The question to ask them at this point is, if it exists, then where is it? Because as shown above it doesn’t exist in ANY of the default RHEL9 repositories.
One more thing to add, I’ll give a small example below to show the difference. You’ll have noticed in my previous post I used the --showduplicates parameter, to see if RHEL9 showed multiple proj packages of which it doesn’t. Now, if I repeat that for say nano:
root@rhel9:~# dnf list nano --showduplicates
Updating Subscription Management repositories.

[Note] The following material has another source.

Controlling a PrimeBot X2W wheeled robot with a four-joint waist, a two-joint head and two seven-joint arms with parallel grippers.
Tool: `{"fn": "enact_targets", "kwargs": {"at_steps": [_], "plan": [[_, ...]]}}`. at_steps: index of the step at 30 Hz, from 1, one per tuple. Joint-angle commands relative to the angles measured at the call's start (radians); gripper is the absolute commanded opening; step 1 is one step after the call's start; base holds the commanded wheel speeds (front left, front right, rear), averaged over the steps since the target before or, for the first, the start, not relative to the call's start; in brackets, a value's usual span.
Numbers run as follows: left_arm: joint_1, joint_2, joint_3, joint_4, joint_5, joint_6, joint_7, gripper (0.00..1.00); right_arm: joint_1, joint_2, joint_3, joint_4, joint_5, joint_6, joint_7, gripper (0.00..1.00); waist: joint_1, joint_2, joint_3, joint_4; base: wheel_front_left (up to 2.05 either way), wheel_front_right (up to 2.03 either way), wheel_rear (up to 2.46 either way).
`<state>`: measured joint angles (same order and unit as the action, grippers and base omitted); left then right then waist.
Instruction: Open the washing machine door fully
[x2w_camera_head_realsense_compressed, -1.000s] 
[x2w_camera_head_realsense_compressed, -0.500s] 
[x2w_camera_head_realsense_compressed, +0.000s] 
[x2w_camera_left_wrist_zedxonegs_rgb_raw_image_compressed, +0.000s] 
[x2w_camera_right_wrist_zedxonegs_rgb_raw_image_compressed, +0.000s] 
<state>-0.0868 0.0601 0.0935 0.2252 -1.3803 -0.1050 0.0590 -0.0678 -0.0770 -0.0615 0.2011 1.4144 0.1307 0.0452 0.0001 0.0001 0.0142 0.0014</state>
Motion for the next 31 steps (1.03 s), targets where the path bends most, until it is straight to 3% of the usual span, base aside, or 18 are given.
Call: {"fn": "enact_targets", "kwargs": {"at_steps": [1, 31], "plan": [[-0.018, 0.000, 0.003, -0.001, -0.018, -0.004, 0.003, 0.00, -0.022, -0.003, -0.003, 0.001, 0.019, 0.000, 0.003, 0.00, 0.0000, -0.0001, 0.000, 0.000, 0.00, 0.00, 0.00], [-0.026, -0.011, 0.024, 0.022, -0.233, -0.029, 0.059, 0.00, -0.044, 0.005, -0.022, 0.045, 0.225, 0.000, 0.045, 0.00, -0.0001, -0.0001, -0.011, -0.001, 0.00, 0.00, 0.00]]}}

Last metadata expiration check: 0:00:15 ago on Thu 11 Dec 2025 10:56:43 AM CET.
Installed Packages
nano.x86_64 5.6.1-7.el9 @rhel-9-for-x86_64-baseos-rpms
Available Packages
nano.x86_64 5.6.1-5.el9 rhel-9-for-x86_64-baseos-rpms
nano.x86_64 5.6.1-6.el9 rhel-9-for-x86_64-baseos-rpms
nano.x86_64 5.6.1-7.el9 rhel-9-for-x86_64-baseos-rpms
as you can see, we can choose a previous version. Had a previous version of proj been available in RHEL9, we’d have been able to install it, be it the version from 9.0, 9.1, 9.2 or whatever. Unfortunately that is not the case, so if proj does exist as an older version then the question is in which repository? Because it doesn’t appear in the main repositories for the distribution.
Now, let’s repeat the same nano example on Rocky9.

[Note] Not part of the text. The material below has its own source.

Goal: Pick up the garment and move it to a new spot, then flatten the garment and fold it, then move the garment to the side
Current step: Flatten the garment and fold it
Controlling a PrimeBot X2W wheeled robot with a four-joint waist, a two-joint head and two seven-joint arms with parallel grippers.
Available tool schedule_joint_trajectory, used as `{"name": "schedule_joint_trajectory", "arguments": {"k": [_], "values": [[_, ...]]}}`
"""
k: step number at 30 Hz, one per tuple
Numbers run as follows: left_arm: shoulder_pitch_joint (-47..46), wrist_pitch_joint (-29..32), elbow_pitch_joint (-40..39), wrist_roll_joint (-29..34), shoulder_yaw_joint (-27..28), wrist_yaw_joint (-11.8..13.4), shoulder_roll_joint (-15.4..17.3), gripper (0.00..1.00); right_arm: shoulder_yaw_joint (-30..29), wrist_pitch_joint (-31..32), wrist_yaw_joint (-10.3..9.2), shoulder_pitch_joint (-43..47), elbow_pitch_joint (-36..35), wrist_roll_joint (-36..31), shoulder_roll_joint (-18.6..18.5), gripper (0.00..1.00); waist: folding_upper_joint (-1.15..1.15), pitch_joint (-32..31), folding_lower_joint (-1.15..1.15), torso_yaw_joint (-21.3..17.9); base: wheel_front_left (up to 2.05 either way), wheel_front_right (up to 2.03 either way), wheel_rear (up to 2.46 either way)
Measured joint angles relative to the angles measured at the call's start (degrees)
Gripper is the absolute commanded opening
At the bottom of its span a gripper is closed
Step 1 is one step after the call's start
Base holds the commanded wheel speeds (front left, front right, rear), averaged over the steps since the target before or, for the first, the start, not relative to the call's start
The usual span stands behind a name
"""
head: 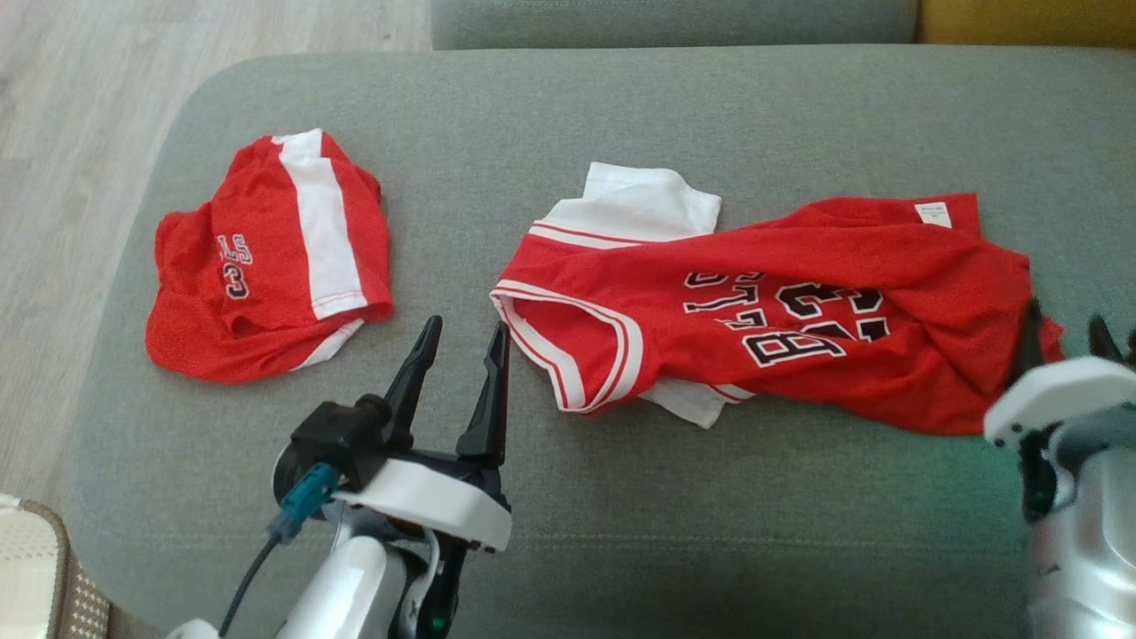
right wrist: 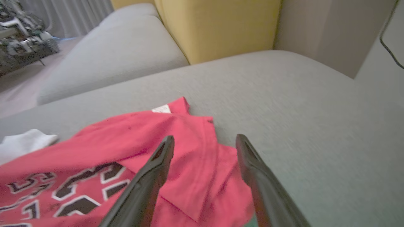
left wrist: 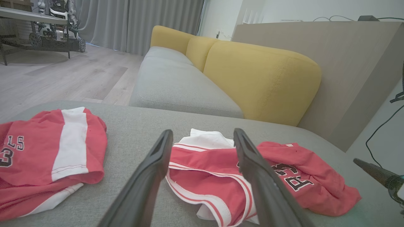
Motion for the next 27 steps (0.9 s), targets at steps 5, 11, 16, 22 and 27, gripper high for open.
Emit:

root@rocky9:~# dnf list --showduplicates nano
Last metadata expiration check: 0:02:12 ago on Thu 11 Dec 2025 10:55:32 AM CET.
Installed Packages
nano.x86_64 5.6.1-7.el9 @baseos
Available Packages
nano.x86_64 5.6.1-7.el9 baseos
as you can see here, it’s only showing the latest. And there is a big reason for this. With Rocky, only the latest release is supported, so you will only see packages available in the current version. Therefore, the --showduplicates command will not help if older packages are available. Rocky only supports the latest release. This means, once a new release is available, like 9.7 then this is the only one supported. Sure, you can stay on Rocky 9.0 or whatever if you want, but then any packages you install later will become a mix of 9.0 and 9.7 packages which would also be an unsupported scenario.
Rocky doesn’t support version pinning either, so if that is something you need then your real option is to pay and use RHEL9 instead. But irrespective of this, if someone is making an rpm for a Linux distribution, then they should be ensuring that they keep it up-to-date and provide new versions that utilise the newer packages when a system is updated. They cannot lock it to an old package version, or expect people to downgrade packages just to use their rpm.